▶ _Work task_
Take the material below from its first line through the line containing "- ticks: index" and, please, write those lines again exactly.

▶ _Information supplied_
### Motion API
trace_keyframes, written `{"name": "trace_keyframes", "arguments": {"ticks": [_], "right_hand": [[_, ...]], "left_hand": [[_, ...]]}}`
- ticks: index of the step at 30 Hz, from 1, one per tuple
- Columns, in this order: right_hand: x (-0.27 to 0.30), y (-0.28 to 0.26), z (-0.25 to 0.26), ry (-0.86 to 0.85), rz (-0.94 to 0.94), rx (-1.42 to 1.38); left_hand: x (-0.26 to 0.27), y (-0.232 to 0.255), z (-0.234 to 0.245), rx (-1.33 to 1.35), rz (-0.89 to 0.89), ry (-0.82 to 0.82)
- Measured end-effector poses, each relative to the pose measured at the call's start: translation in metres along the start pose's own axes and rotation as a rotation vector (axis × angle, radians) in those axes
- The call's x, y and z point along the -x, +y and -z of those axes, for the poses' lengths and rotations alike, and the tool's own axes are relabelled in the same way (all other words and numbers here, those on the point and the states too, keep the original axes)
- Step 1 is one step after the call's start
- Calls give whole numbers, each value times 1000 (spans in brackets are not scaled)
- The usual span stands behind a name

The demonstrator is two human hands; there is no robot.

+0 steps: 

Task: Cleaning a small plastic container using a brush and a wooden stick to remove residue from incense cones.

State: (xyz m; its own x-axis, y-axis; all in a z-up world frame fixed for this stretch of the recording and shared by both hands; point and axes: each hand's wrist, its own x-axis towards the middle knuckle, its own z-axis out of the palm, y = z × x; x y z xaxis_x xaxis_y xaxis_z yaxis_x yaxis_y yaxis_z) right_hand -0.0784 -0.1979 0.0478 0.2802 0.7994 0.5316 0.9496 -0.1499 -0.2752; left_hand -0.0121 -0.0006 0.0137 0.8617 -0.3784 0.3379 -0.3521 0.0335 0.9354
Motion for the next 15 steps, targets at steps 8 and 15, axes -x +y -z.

▶ _Solution_
### Motion API
trace_keyframes, written `{"name": "trace_keyframes", "arguments": {"ticks": [_], "right_hand": [[_, ...]], "left_hand": [[_, ...]]}}`
- ticks: index of the step at 30 Hz, from 1, one per tuple

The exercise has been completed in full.